We observed examples of amensalism, commensalism, competition and parasitism not typical of potentially co-evolved relationships (Kawakita et al. 2010). Some studies also suggest that a community will adapt according to the order in which its members arrive, and succession order is a potential mechanism by which endophyte inoculation may interfere with pathogens and affect later development of diseases (Raghavendra and Newcombe 2013; Busby et al. 2016), with the operating mechanism being pre-empt competition.

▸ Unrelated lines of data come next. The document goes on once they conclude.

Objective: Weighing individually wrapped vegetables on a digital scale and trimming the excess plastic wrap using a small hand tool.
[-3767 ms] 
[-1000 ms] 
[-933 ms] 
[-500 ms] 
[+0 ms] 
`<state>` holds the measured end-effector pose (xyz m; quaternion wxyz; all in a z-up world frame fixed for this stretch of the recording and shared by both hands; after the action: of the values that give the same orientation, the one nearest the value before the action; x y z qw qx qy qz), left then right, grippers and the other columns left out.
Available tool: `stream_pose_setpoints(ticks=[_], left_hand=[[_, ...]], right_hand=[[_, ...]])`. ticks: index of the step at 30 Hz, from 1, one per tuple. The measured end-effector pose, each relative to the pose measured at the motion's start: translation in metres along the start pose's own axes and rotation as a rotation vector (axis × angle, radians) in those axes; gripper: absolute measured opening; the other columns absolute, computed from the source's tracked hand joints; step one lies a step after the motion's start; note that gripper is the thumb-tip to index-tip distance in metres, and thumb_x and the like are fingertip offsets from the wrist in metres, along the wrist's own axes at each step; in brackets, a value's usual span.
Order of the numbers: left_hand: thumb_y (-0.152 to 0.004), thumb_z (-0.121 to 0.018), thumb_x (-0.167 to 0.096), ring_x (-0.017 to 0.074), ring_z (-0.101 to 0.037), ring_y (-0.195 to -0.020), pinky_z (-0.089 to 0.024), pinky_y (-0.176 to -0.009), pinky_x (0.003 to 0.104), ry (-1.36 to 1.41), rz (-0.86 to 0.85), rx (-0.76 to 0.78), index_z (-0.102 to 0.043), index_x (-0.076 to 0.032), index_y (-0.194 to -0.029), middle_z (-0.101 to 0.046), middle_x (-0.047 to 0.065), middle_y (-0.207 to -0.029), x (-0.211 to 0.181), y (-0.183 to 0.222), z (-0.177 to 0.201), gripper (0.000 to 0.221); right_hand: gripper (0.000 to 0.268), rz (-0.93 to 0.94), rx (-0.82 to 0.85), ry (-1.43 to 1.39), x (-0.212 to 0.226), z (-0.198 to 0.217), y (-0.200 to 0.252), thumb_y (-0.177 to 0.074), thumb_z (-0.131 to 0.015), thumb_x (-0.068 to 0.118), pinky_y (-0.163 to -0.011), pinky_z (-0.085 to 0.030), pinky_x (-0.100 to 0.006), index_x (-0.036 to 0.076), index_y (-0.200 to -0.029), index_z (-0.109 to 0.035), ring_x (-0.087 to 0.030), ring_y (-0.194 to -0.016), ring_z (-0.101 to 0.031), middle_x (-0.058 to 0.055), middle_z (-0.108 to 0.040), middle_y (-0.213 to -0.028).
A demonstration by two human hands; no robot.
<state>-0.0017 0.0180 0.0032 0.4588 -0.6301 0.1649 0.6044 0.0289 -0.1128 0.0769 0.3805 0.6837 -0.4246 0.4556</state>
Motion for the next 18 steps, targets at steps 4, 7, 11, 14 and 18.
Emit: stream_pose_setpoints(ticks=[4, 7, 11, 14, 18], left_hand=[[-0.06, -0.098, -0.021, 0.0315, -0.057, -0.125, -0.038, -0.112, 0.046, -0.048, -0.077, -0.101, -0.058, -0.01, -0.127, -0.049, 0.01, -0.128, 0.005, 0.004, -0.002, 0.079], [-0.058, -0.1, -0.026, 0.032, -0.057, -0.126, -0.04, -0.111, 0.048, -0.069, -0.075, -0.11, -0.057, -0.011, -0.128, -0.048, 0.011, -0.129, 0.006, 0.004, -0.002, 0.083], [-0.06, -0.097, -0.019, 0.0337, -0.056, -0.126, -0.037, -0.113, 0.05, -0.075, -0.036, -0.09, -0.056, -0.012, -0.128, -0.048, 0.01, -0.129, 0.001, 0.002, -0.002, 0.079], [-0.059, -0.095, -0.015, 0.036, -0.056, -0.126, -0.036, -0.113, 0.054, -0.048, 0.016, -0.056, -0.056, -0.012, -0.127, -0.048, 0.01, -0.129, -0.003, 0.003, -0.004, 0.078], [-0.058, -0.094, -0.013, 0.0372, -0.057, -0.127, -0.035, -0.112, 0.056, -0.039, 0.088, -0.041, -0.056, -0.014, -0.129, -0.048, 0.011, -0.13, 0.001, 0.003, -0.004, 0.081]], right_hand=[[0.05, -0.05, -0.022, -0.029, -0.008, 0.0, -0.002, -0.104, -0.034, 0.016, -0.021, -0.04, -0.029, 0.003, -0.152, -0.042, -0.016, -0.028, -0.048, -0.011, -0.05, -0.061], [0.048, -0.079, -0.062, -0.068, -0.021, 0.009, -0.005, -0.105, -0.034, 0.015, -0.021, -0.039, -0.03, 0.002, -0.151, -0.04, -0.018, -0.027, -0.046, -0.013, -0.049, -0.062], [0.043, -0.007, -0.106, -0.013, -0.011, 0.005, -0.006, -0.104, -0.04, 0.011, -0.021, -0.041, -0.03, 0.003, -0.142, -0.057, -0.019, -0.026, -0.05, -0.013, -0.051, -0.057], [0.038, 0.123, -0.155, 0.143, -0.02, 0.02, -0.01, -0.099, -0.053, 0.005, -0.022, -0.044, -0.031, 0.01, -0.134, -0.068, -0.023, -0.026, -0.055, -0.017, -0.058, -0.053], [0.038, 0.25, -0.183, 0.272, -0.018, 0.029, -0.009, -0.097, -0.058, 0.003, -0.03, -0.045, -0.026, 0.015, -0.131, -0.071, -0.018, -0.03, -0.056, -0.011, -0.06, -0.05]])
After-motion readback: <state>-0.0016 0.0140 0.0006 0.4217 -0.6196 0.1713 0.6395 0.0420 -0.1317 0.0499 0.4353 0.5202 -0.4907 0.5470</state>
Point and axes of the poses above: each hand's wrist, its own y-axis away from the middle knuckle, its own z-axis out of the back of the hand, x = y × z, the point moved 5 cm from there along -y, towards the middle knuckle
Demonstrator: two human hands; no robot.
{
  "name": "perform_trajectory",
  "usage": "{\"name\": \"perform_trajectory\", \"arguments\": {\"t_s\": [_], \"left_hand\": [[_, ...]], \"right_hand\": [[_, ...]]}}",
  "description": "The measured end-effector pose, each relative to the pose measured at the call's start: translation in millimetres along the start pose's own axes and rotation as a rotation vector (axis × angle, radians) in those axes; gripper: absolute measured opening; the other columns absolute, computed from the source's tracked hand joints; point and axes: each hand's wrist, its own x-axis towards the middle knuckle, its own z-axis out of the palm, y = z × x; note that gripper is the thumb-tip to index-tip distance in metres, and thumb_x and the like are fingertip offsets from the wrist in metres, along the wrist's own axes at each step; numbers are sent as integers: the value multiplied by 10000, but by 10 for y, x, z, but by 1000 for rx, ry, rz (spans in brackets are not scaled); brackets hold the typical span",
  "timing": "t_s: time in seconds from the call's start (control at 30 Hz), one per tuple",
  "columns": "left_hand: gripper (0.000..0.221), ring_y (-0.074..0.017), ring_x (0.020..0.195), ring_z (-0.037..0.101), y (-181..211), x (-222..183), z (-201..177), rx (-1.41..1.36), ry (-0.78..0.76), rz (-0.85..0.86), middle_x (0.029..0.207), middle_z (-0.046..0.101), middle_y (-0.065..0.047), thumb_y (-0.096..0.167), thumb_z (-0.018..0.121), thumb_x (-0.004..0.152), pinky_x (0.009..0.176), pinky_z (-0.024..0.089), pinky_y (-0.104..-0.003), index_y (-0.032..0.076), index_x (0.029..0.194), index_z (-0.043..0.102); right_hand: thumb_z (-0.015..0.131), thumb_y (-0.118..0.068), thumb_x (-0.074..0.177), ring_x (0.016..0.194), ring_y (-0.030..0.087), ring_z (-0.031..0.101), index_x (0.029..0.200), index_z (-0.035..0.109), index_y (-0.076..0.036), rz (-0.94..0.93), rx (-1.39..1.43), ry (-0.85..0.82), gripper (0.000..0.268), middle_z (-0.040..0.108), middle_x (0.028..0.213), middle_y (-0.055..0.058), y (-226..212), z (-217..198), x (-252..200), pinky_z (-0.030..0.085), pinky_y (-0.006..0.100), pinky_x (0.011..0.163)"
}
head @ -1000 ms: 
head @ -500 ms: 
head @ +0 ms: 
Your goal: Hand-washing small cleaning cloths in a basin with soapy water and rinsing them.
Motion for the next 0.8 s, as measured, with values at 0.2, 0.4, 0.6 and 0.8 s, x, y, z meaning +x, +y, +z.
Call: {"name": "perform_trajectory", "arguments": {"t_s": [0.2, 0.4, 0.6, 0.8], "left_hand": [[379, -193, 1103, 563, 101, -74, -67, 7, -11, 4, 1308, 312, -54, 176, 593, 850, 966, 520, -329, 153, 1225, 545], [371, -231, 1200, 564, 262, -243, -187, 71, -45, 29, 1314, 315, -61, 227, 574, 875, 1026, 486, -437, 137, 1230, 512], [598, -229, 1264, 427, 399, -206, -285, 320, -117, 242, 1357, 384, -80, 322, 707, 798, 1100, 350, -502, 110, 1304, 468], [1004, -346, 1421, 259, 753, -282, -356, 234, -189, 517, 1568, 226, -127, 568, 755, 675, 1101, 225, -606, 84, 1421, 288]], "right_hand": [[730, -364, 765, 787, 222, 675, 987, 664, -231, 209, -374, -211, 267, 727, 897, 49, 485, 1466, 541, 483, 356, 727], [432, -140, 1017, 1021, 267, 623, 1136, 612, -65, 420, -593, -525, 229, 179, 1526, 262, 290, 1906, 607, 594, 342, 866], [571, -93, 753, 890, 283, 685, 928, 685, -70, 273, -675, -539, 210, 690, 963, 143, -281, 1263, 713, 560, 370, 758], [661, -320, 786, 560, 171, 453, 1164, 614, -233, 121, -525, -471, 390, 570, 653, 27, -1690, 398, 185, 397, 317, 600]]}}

Choice of detection method

As the study of endophytes is method-dependent (Hyde and Soytong 2008; Unterseher and Schnittler 2009; Sun and Guo 2012), the exact composition of the mycobiota is almost impossible to identify. Culturing methods are labour-intensive and biased (Solis et al. 2015): the nutrient-rich PDA plates used in this study, for example, have a tendency to oversample fast-growing filamentous morphs. An exhausting screening with the use of metagenomics methods will also be biased, for example, by including epiphytes (e.g. Hyde and Soytong 2008). A dilution-to-extinction culturing method that eliminates the effect of fast-growing fungi can be adopted (Collado et al. 2007; Unterseher and Schnittler 2009; Siddique et al. 2017). This method increases the chance of detecting rare morphs, speed up handling time (Shokralla et al. 2012; Lindahl et al. 2013), and NGS or HTS (high-throughput sequencing) technology that generates millions of fungal reads may also simultaneously and precisely test multiple effectors (Siddique and Unterseher 2016; Siddique et al. 2017). Phenotype microarrays (Blumenstein et al. 2015) further provide complementary information about fungal-defined substrate requirements. These new techniques are still rather expensive to use and they are equipment demanding (Porras-Alfaro and Bayman 2011). Although new techniques refine our ability to define the mycobiome, culturing continues to be a cheap way to provide fundamental insights.

Conclusion

Our study supports that the foliar endophytic mycobiome of aspen is potentially a highly diverse and dynamic interface, which may indeed be shaped by direct and indirect interactions, between herbivores and fungal associates, and between aspen genotypes and associated organisms. We found no evidence that foliar salicinoids shape the genotypic associations for this set of undamaged greenhouse-grown plants. However, we cannot exclude that associations are so complex that a larger number of host genotypes are needed to explore potential effects of salicinoid profiles. In future studies, substrate requirements and niche overlap by the use of microtiter plates (Blumenstein et al. 2015) could also resolve effects of specific phenolic compounds; however at present with the selection of fungi found in this study, we cannot directly relate any leaf phenolic property to the presence or performance of any particular member of the mycobiome.